■ TASK BRIEF ■
Only a number is expected: how many lines in the entries that follow contain the word "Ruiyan"?

Data entries

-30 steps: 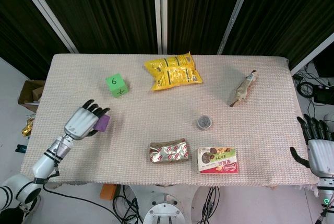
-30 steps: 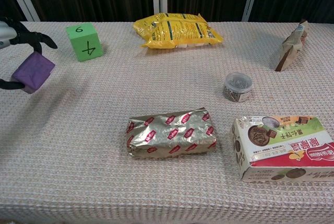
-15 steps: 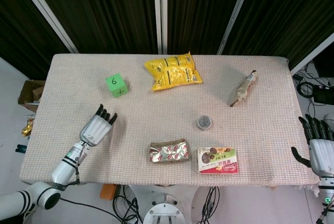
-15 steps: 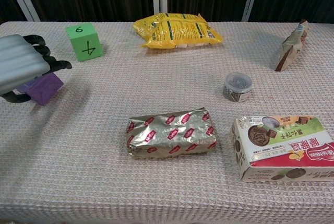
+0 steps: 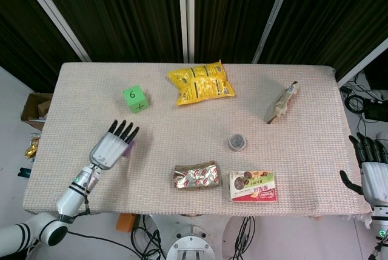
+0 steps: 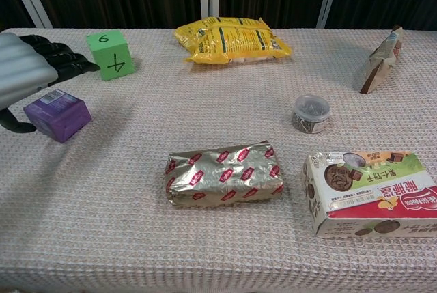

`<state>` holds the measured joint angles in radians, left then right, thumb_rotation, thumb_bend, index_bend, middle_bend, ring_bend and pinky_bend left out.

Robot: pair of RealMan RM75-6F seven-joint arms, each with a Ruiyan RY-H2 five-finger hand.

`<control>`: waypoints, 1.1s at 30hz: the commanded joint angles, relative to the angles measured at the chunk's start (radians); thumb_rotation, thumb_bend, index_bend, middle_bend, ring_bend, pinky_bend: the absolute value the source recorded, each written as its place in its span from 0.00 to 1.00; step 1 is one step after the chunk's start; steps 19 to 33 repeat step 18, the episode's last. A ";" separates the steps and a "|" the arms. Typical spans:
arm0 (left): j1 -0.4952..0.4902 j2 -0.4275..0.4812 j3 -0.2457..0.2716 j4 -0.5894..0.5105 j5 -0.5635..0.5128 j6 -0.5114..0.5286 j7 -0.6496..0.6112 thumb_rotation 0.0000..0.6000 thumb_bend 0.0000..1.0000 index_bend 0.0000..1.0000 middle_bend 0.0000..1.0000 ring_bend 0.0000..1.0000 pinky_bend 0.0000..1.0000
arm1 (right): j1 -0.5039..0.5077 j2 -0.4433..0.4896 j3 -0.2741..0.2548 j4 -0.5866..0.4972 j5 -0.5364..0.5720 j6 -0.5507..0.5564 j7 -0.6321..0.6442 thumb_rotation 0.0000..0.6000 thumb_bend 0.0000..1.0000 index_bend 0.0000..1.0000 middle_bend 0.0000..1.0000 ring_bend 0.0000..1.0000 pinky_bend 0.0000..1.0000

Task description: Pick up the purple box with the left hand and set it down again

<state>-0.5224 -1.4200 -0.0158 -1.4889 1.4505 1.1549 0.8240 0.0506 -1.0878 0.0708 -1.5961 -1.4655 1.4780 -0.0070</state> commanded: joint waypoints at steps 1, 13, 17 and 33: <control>0.052 0.064 -0.013 -0.045 0.033 0.098 -0.280 1.00 0.01 0.00 0.08 0.09 0.19 | 0.000 0.001 -0.002 0.002 -0.005 0.001 0.003 1.00 0.21 0.00 0.00 0.00 0.00; 0.345 0.195 0.055 0.075 0.021 0.413 -0.669 0.71 0.03 0.07 0.08 0.07 0.19 | -0.020 -0.103 -0.031 0.208 -0.100 0.080 0.023 1.00 0.21 0.00 0.00 0.00 0.00; 0.416 0.199 0.079 0.101 0.044 0.485 -0.709 0.70 0.03 0.07 0.08 0.07 0.19 | -0.029 -0.124 -0.036 0.252 -0.077 0.065 0.048 1.00 0.21 0.00 0.00 0.00 0.00; 0.428 0.200 0.084 0.106 0.057 0.501 -0.721 0.71 0.03 0.07 0.08 0.07 0.19 | -0.030 -0.126 -0.037 0.259 -0.075 0.063 0.053 1.00 0.21 0.00 0.00 0.00 0.00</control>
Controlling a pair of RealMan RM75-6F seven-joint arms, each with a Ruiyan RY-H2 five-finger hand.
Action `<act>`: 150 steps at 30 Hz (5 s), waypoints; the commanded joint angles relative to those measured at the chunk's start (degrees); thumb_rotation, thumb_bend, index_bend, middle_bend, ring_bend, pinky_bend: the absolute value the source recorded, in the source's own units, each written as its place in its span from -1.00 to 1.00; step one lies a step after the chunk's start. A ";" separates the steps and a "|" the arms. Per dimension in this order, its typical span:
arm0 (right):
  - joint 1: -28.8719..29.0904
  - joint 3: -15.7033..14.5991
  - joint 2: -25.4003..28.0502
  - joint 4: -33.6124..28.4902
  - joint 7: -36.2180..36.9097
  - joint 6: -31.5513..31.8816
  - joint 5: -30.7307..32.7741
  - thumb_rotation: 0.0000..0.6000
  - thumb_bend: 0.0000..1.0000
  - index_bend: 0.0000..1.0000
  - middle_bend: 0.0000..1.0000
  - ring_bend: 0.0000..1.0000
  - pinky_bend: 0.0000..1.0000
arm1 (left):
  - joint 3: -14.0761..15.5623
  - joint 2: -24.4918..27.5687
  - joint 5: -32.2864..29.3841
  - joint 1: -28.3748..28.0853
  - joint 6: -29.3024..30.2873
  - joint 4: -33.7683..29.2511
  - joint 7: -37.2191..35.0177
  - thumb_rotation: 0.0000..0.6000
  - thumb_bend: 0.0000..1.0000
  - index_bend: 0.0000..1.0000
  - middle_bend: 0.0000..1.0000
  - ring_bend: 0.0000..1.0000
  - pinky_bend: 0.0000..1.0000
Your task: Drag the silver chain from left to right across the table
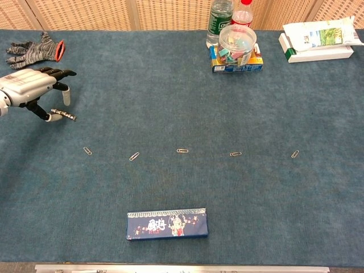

■ SOLUTION TO THIS EXERCISE ■
2